TASK INPUT:
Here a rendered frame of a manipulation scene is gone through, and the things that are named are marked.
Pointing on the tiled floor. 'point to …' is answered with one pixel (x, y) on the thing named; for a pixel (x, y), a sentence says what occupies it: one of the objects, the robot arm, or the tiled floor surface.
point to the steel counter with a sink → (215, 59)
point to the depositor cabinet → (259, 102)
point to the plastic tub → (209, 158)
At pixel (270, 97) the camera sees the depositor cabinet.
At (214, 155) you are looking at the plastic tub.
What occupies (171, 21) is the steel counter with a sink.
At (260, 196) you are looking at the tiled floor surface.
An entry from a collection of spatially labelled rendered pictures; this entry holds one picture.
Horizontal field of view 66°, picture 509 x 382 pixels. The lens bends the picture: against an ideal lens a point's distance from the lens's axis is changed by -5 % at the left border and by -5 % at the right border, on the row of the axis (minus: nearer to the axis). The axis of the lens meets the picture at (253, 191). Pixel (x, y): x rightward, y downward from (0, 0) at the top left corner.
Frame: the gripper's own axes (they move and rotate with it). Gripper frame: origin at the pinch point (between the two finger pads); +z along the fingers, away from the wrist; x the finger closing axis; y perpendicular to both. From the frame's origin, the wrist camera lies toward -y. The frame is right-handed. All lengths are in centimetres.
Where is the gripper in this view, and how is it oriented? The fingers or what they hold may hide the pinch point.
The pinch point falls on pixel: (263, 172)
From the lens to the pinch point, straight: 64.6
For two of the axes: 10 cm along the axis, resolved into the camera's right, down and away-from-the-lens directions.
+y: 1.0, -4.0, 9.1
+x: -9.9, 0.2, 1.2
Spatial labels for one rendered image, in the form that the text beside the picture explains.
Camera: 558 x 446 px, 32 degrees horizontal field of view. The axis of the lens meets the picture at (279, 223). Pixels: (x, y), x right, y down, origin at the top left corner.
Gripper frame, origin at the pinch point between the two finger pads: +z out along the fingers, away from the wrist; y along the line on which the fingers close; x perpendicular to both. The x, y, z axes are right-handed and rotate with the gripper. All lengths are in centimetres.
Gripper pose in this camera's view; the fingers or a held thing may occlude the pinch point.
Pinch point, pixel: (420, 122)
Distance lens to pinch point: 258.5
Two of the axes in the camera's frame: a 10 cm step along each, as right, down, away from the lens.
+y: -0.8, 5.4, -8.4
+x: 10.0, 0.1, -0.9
---
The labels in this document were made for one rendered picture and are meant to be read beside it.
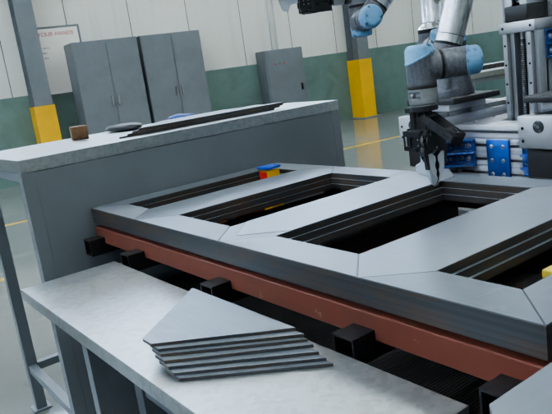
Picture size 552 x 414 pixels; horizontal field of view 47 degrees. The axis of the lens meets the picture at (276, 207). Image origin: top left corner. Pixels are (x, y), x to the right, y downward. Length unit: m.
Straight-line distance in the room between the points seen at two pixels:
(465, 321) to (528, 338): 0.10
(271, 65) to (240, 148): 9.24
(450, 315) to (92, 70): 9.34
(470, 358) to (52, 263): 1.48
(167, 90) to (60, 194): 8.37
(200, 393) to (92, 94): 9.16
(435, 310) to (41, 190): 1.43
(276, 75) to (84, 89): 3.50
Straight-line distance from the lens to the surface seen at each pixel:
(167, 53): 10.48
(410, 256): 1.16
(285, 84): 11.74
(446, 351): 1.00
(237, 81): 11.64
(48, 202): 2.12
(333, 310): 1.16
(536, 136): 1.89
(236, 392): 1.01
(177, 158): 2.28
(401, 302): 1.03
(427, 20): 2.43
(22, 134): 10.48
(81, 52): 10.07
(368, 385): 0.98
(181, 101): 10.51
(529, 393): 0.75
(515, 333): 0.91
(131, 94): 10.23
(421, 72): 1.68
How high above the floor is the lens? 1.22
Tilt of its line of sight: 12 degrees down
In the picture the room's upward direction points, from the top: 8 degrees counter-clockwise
--
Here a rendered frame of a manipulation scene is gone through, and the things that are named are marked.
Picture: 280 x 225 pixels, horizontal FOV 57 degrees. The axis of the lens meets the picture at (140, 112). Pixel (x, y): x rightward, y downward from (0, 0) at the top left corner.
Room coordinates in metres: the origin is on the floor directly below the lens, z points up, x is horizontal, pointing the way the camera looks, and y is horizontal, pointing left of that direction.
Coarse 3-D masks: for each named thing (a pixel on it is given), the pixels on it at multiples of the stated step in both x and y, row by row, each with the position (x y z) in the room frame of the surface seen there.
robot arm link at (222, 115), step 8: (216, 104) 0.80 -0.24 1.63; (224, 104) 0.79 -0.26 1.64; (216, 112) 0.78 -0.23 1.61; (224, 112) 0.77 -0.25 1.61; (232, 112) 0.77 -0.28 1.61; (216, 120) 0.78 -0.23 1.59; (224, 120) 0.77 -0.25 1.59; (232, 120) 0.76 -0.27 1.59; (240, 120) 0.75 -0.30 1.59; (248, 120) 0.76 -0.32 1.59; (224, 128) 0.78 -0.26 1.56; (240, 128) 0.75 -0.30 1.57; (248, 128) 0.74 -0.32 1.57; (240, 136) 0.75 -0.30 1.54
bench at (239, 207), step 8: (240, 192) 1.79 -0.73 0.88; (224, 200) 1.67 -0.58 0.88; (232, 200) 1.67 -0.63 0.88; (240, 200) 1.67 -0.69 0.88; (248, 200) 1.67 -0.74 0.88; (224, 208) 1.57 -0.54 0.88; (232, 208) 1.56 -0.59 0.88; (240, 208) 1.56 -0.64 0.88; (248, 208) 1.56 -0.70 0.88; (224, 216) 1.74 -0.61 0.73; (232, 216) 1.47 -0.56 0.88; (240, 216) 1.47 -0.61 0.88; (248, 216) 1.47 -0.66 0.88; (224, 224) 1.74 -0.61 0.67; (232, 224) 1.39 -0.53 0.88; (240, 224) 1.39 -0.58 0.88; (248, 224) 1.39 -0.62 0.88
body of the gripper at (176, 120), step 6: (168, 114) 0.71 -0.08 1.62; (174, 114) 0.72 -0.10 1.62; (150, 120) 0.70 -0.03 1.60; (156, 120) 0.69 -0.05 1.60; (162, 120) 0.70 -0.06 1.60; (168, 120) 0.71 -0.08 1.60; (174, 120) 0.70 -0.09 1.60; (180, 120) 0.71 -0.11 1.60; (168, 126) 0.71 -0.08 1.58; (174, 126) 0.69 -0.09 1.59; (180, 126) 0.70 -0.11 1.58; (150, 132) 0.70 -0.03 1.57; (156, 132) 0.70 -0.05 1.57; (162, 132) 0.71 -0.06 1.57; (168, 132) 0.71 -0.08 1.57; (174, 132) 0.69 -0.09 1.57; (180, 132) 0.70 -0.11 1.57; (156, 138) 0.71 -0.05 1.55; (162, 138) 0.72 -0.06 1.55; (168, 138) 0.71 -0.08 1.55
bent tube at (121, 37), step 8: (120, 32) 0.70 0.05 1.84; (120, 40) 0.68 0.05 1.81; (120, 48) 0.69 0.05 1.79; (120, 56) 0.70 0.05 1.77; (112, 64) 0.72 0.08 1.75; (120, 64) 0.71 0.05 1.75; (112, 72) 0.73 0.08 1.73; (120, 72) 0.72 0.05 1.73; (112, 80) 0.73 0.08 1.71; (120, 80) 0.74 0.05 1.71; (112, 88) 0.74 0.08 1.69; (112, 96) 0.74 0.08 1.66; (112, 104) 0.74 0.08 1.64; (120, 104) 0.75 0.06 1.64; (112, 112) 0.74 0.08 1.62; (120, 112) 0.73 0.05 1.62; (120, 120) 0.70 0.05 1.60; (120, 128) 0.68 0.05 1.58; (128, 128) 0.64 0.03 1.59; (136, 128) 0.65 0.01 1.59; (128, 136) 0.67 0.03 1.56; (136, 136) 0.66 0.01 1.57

ACTIVITY: Find the count of lines in the data above where the string "named" occurs. Provide that number alone.

RESPONSE TO THE TASK: 4